What are the risks of chorionic villous sampling?  If a patient has an chorionic villous sampling performed, there is a slightly increased risk of complications that could result in miscarriage.  It is important to remember that women between 10 and 12 weeks of pregnancy have an approximately 5% risk of miscarriage, even if they do not have such a procedure.  The additional risk of miscarriage if they undergo a chorionic villous sampling is usually predicted to be about one out of two hundred.
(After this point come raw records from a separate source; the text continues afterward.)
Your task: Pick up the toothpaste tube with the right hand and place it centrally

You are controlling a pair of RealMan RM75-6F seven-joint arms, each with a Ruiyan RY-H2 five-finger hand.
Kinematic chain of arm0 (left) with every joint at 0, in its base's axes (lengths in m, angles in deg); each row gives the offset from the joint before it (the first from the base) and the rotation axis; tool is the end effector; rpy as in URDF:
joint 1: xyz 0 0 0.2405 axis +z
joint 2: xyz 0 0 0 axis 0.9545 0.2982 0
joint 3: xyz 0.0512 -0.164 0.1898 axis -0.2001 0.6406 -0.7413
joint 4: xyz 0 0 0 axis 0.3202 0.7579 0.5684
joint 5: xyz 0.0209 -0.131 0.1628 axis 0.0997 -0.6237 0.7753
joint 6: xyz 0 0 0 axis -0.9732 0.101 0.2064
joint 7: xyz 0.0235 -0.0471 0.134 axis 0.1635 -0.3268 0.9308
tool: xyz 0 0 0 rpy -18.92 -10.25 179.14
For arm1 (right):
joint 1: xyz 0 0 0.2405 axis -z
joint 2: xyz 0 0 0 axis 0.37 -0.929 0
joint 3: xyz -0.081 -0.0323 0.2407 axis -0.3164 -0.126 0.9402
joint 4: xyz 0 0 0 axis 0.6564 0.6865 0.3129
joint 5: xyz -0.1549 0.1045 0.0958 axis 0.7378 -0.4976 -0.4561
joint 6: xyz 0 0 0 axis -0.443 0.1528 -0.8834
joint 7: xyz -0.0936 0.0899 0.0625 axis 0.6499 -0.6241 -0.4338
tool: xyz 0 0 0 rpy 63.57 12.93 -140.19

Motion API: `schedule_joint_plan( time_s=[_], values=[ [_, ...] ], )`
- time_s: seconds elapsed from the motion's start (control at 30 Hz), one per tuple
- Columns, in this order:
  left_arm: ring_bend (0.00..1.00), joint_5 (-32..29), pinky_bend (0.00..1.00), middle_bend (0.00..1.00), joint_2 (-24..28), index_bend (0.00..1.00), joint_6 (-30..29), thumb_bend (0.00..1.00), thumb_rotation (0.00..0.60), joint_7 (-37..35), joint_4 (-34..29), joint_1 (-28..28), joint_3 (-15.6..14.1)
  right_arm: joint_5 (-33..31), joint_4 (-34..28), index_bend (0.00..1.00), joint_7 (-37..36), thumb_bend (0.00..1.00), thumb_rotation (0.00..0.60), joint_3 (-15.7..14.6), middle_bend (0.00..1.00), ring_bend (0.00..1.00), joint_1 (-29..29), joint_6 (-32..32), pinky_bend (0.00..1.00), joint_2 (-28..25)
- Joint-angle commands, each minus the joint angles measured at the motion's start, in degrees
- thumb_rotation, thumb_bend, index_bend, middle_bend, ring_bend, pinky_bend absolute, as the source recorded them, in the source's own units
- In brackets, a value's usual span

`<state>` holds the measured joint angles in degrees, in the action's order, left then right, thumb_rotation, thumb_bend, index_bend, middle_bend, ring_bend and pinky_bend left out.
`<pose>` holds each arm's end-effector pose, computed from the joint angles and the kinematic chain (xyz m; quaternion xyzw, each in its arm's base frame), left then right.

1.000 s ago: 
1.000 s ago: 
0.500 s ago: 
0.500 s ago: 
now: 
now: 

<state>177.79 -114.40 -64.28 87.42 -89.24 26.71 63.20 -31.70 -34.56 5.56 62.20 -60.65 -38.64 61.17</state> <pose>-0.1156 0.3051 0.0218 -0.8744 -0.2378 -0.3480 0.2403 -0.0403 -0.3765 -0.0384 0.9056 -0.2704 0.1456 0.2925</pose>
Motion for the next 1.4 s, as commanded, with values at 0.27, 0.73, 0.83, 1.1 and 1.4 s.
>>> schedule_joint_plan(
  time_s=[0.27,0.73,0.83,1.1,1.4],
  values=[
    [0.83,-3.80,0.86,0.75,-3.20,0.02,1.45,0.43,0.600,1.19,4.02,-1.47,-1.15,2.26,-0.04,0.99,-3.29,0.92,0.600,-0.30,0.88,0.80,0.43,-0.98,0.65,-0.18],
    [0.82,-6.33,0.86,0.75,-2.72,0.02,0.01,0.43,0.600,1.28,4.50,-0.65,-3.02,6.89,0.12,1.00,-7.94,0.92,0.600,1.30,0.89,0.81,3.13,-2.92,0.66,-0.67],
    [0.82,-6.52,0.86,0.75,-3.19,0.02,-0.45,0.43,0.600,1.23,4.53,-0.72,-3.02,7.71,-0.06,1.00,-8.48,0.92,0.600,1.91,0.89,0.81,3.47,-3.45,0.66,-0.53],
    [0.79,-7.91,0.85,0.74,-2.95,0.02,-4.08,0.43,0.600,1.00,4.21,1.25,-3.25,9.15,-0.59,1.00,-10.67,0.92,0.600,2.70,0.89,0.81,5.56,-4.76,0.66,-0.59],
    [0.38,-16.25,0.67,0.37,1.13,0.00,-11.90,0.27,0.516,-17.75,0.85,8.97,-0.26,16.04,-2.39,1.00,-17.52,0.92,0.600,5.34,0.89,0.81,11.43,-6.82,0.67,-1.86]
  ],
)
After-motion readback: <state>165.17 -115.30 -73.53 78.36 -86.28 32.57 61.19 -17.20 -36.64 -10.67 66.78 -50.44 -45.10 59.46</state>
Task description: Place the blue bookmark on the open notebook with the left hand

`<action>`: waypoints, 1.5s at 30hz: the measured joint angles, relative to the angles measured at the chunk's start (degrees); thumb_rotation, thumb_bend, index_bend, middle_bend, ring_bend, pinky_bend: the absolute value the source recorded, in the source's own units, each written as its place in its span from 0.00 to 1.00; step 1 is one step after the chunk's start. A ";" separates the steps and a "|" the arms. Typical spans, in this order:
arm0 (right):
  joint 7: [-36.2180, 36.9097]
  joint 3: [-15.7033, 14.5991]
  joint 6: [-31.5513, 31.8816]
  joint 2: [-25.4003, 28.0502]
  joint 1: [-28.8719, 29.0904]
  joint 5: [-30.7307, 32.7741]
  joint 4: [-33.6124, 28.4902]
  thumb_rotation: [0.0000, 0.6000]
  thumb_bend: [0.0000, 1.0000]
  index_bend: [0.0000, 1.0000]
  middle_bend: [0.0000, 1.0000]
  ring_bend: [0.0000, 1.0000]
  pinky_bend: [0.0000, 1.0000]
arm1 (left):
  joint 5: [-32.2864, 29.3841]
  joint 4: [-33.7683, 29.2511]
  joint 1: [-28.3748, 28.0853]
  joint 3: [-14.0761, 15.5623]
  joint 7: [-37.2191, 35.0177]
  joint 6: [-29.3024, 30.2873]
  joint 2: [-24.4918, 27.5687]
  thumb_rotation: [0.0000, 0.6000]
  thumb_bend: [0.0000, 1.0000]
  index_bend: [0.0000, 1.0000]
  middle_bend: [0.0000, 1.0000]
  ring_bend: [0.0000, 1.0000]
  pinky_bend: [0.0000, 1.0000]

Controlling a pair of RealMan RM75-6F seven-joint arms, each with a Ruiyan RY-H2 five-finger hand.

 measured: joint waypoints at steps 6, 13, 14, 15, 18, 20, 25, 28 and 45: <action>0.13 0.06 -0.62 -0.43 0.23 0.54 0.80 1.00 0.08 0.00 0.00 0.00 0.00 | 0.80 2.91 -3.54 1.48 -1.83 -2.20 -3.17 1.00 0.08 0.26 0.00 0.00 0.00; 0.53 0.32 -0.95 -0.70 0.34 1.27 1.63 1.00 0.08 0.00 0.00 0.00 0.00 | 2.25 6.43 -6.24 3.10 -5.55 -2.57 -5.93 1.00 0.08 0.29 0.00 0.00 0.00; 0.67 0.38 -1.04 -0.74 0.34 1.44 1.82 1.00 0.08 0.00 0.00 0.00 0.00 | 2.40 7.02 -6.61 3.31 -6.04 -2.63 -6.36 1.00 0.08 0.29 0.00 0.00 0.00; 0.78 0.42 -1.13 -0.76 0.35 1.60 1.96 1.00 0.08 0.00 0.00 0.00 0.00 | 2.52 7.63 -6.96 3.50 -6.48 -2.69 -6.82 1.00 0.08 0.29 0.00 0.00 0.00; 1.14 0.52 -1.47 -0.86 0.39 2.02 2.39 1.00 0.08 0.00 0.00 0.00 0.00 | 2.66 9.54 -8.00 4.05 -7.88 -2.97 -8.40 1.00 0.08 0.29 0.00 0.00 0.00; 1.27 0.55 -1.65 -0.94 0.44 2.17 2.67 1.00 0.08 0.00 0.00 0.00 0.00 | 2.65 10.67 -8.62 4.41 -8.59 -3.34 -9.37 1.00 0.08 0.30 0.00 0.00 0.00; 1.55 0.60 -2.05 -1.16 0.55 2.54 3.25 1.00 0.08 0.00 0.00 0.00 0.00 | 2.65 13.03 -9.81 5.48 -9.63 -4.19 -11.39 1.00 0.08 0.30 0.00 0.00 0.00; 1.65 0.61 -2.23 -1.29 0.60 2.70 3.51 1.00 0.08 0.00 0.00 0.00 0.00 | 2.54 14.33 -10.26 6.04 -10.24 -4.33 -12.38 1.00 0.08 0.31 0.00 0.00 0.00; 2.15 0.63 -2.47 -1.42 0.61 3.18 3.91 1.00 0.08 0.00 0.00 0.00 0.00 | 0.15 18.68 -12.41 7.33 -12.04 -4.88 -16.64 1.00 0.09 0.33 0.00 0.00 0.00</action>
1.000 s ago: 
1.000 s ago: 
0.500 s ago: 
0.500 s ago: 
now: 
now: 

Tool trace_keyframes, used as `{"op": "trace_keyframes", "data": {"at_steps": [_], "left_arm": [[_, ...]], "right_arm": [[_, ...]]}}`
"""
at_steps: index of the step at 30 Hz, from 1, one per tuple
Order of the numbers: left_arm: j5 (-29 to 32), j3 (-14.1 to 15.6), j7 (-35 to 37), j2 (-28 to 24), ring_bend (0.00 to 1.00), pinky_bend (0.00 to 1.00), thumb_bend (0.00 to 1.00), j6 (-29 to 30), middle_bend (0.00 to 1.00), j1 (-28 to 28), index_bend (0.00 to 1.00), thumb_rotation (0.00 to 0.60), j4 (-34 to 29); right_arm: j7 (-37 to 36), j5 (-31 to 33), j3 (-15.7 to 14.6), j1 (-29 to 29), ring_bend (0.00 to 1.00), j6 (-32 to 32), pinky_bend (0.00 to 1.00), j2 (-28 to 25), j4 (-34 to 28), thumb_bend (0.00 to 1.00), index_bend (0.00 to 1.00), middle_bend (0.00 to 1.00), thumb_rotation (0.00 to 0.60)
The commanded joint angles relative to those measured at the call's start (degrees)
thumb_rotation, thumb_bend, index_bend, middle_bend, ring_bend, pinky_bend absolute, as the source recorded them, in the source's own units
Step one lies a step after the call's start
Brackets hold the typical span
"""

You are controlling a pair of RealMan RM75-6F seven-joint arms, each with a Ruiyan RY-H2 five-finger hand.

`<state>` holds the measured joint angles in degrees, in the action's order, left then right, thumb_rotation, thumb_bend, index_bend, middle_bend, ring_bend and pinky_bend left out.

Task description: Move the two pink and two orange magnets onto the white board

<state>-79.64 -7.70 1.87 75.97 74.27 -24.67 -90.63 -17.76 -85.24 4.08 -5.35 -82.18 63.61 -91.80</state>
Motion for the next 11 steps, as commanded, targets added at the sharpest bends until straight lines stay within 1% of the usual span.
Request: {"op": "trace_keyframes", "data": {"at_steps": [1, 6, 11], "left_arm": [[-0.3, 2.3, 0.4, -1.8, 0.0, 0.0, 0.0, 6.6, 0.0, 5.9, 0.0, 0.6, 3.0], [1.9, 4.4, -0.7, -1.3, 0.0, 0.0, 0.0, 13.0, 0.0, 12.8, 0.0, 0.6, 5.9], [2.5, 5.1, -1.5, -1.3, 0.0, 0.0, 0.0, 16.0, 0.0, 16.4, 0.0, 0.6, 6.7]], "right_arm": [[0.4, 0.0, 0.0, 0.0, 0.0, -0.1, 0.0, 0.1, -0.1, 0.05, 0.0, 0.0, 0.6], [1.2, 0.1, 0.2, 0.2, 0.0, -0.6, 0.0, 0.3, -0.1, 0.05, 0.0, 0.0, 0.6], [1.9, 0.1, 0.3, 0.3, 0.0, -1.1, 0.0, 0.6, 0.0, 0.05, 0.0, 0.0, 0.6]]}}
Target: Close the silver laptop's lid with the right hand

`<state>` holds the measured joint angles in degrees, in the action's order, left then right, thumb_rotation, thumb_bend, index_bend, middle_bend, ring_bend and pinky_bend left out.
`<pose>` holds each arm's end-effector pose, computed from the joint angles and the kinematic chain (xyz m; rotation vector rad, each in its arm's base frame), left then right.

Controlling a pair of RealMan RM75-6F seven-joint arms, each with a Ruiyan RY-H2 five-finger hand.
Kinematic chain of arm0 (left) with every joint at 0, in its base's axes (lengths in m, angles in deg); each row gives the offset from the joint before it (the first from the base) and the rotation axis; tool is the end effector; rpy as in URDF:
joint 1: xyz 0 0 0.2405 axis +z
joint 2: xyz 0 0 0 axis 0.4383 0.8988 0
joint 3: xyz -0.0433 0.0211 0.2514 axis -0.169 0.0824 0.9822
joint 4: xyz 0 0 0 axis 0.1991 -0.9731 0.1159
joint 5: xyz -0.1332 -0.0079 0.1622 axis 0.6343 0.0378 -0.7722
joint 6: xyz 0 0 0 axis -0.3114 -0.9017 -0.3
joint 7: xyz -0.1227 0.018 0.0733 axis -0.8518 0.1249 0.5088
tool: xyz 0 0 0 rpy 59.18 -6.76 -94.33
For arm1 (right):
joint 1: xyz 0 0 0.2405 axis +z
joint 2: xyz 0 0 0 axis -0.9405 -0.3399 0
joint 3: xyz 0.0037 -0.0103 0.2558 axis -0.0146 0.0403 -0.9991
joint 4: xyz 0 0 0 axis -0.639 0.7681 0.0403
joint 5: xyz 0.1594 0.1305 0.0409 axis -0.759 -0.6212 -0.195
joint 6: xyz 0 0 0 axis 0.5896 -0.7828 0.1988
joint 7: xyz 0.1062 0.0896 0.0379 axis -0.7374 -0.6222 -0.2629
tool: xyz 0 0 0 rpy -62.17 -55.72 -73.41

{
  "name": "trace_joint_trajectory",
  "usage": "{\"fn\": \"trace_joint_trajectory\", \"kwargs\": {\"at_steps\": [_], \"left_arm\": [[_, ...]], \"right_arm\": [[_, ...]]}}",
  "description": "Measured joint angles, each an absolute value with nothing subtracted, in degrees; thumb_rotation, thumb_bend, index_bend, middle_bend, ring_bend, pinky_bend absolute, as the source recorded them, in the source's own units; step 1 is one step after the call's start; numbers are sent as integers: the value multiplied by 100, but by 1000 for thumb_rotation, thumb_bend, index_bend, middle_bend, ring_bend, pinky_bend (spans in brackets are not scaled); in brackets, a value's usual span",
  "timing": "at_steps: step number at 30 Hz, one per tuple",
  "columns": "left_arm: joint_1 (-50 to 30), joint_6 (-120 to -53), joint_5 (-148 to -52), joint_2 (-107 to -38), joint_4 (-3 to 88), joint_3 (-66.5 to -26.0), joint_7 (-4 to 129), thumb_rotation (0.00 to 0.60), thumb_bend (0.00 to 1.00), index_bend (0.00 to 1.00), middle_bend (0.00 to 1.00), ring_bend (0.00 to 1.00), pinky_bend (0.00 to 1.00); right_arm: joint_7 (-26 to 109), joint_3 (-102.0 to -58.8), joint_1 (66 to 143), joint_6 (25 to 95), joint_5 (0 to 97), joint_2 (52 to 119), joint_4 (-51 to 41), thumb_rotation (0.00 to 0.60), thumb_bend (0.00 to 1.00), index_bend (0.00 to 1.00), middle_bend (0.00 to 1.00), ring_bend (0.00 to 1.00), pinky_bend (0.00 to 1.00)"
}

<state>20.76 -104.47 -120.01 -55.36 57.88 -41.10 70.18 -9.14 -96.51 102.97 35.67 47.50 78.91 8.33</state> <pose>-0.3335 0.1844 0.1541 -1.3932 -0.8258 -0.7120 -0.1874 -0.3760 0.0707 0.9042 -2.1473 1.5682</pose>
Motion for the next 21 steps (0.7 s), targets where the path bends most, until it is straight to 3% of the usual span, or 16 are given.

As physicians have gained experience with chorionic villous sampling over the last several years, the risks have been estimated to be even lower, perhaps 1:300 or less.  Generally, the risk of miscarriage due to chorionic villous sampling, though low, is still felt to be slightly higher than that of amniocentesis, which is another test that can detect genetic and/or chromosomal abnormalities.  The advantage of chorionic villous sampling is that it can be performed more than a month earlier than an amniocentesis, which is generally performed at 15 weeks or later in pregnancy.  

Many years ago, there was a concern that chorionic villous sampling might increase the risk of what has been described as limb defects, such as missing or shortened fingers or toes.  When this data was analyzed, it was found that these risks were increased when chorionic villous sampling was performed at less than 10 weeks gestation.  When chorionic villous sampling is performed at or later than 10 weeks gestation, there is no increased risk of these abnormalities, compared to the general population.  

All of these risks will be discussed with you in detail by the staff at Rocky Mountain Perinatal Associates if your obstetrical caregiver feels that you may be a candidate for the procedure.